A first-time player has little hope of replacing the gun and rigging the chandelier to drop before the first rehearsal is complete, and for those unaware that the rehearsal is repeated, D’Alvade’s performed, non-fatal execution can be a moment for panic – an indication that the plan has failed. It’s no wonder the WWI pistol that 47 is carrying contains nine bullets when D’Alvade’s death only requires a single shot. Panic may not be ideal for a good assassination, but the Paris Opera seems designed to encourage you to think on your feet and take opportunities as they come.
Deviate from the plan and getting at either target with a gun usually means entering the theatre proper. It’s the most open area of a level filled with corridors and small rooms. The overspill of violence from the stage or screen into the audience is a common enough theme, but this scenario brings its own sense of franticness. Escaping through the exit, having battled your way out over balustrades and plush red seats, can be far more thrilling than any ironic execution.

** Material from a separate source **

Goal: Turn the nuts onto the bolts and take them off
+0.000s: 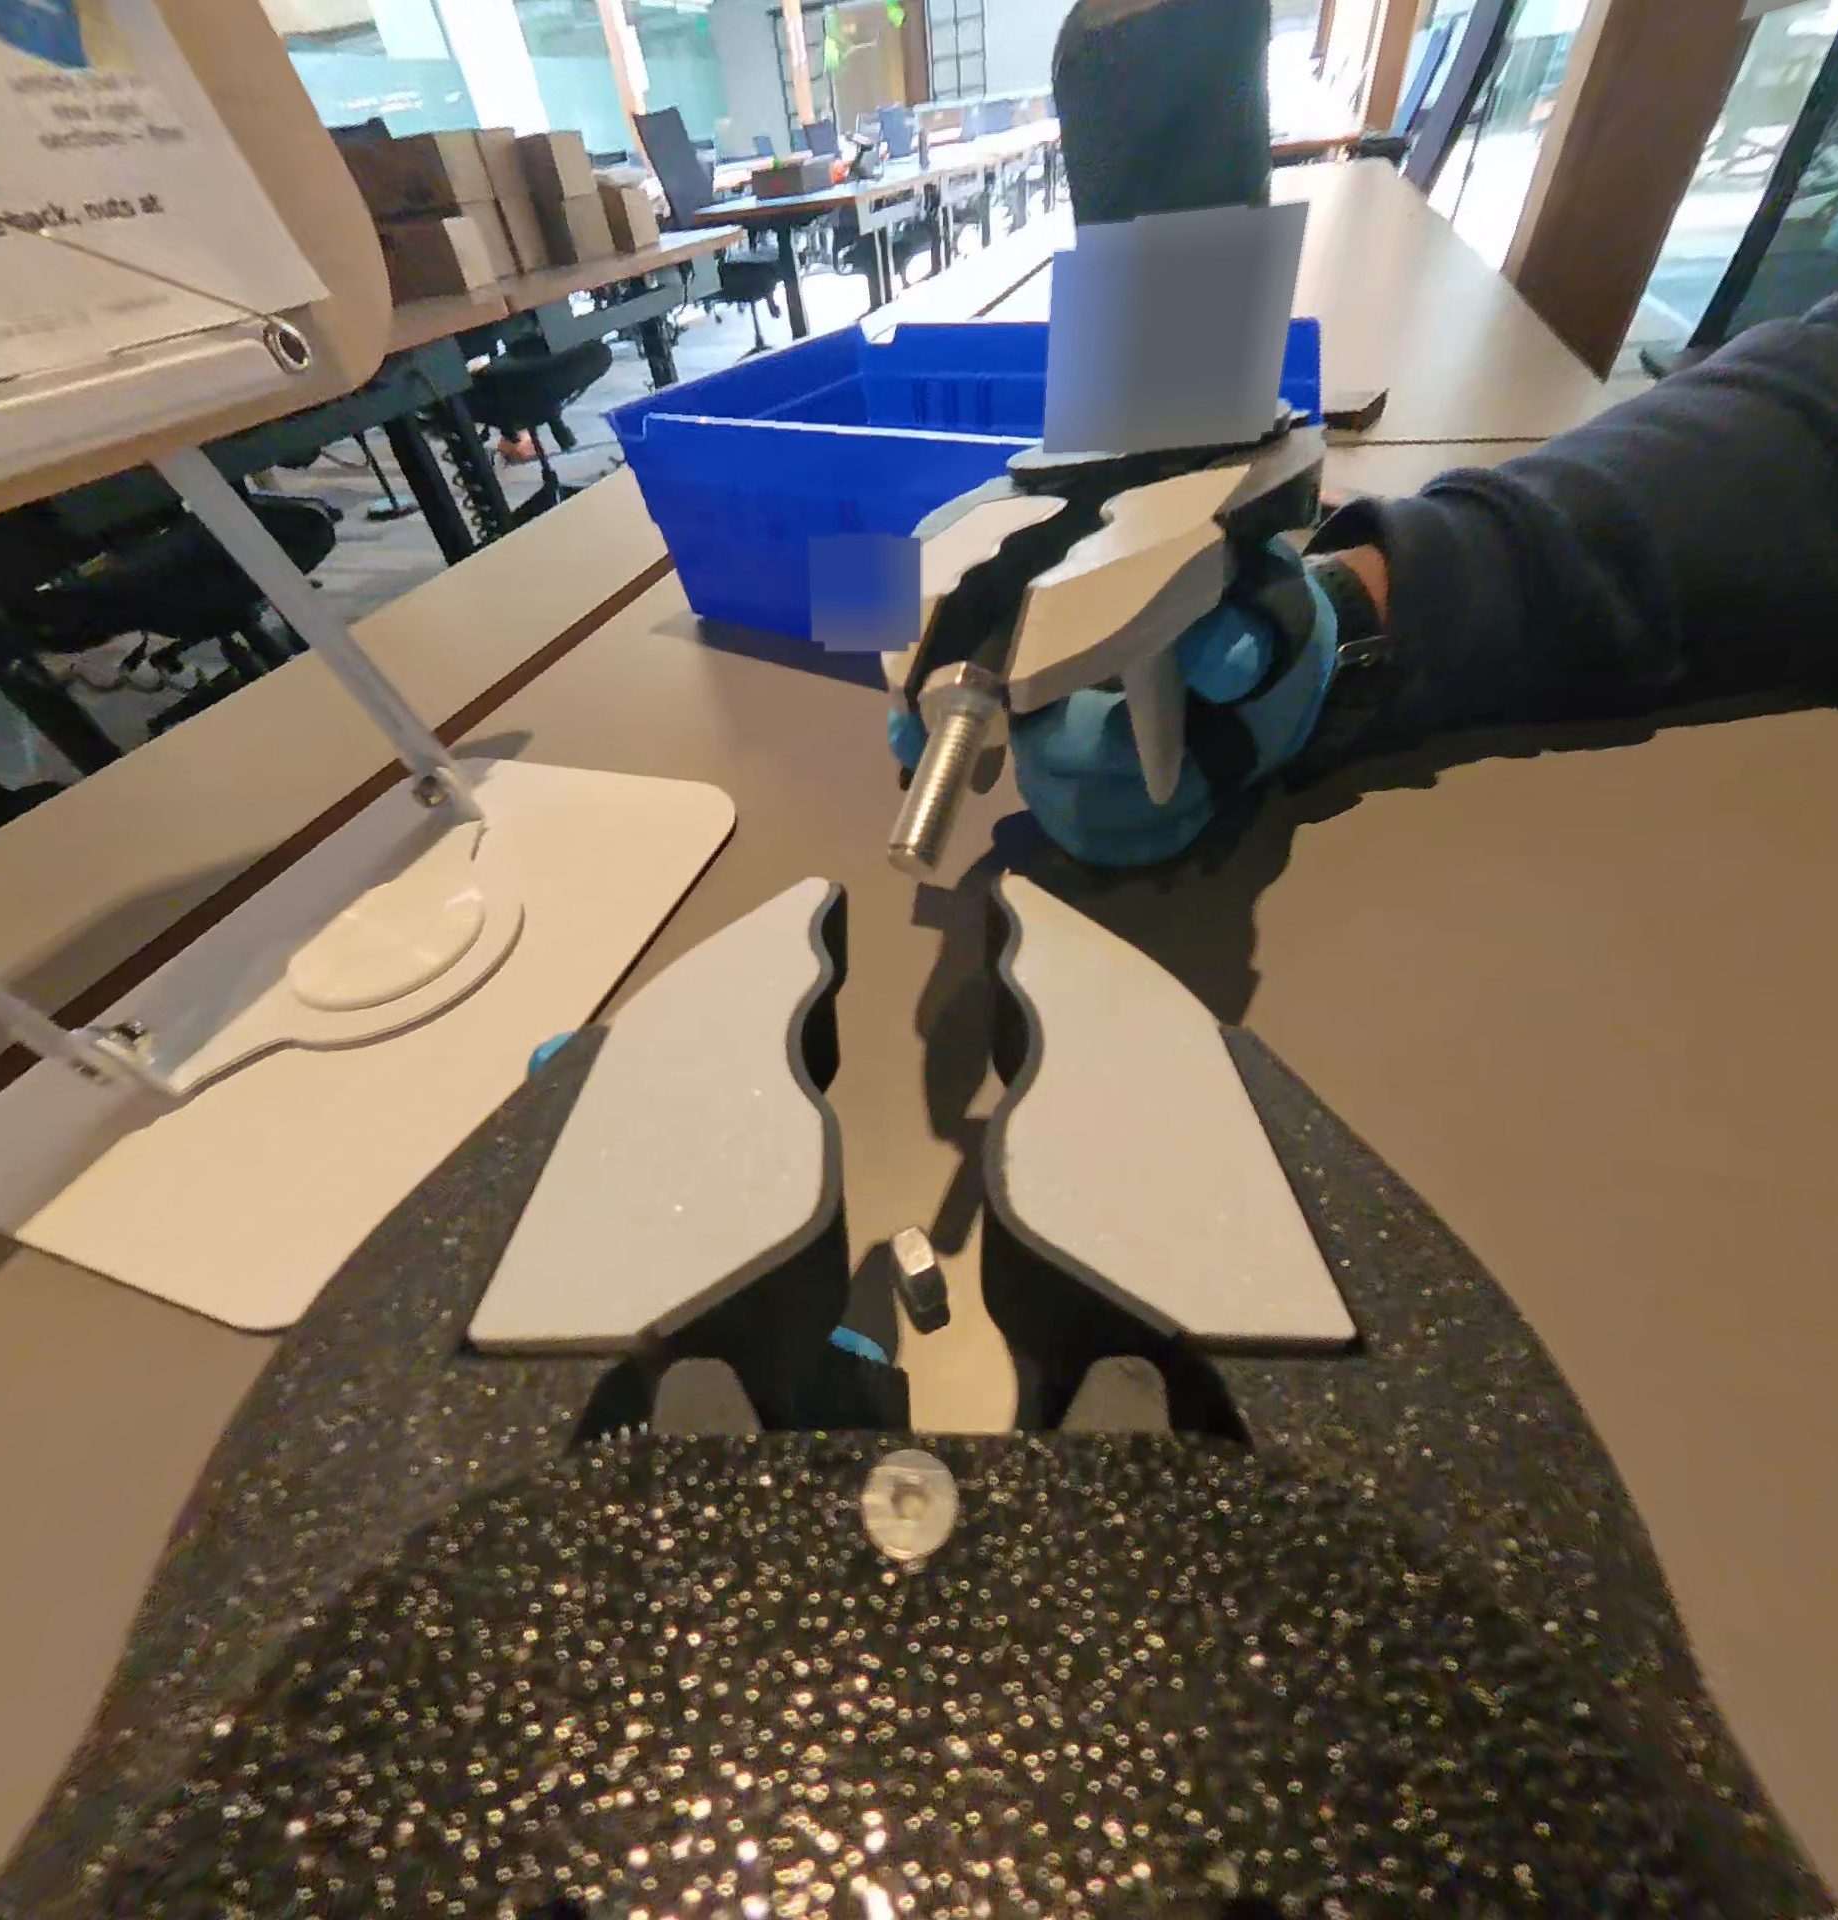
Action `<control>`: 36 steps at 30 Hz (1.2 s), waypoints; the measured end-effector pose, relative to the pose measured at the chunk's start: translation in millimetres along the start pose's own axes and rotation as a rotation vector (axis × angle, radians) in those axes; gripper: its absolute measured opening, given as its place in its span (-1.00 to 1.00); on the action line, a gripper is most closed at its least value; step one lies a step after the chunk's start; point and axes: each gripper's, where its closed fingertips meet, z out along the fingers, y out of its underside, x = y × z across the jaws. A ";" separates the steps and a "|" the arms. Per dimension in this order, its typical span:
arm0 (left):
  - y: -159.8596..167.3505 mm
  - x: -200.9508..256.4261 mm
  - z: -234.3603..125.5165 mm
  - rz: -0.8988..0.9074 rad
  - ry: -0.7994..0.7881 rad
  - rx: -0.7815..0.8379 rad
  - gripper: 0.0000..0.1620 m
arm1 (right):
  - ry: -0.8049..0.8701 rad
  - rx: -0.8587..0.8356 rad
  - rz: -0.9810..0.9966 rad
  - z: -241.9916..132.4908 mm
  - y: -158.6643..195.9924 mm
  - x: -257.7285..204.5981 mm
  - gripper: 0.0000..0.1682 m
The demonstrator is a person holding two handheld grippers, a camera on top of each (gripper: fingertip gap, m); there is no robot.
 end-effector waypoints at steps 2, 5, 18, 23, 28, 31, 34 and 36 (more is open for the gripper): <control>-3.1 3.0 1.4 -0.016 0.018 0.025 -0.70 | -0.009 0.006 0.007 0.1 -0.7 -1.7 -0.80; -2.5 4.4 4.1 0.009 0.011 0.017 -0.72 | -0.027 0.001 0.009 1.6 0.1 -4.8 -0.80; -3.0 10.1 4.5 0.019 0.048 0.018 -0.88 | -0.052 -0.004 0.006 2.7 1.1 -9.4 -0.80; 1.3 8.0 3.5 0.036 0.033 -0.031 -0.89 | -0.016 -0.046 -0.052 3.0 6.1 -5.7 -0.80; 4.2 7.6 3.6 0.038 0.029 -0.060 -0.89 | 0.008 -0.081 -0.108 1.3 10.1 -3.0 -0.79; 3.2 8.1 2.6 0.039 0.033 -0.058 -0.89 | -0.019 -0.084 -0.101 0.3 10.4 -6.4 -0.73; 3.0 9.6 0.9 0.042 0.045 -0.059 -0.89 | -0.080 -0.095 -0.071 -0.6 12.0 -14.3 -0.58; 3.4 11.0 -0.3 0.045 0.055 -0.063 -0.89 | -0.104 -0.116 -0.071 -0.4 15.0 -17.9 -0.54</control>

The flawless path through the Paris Opera, as with so many stealth games, is all about perfecting your slink and timing your movements perfectly. But it’s no mistake that the level in which you ruin an opera is also the one that best exemplifies how well the game works when planned performances go awry, and that best explores the deeper elements of class structure that lie at the core of the series.
Whether you fail or succeed at pulling off a ‘silent’ assassination, a show – either yours or theirs – is ruined in spectacular fashion. And that’s what Hitman: Blood Money is really all about. And it's that essence of a level that the new Hitman game (out this December) will have to work hard to recapture.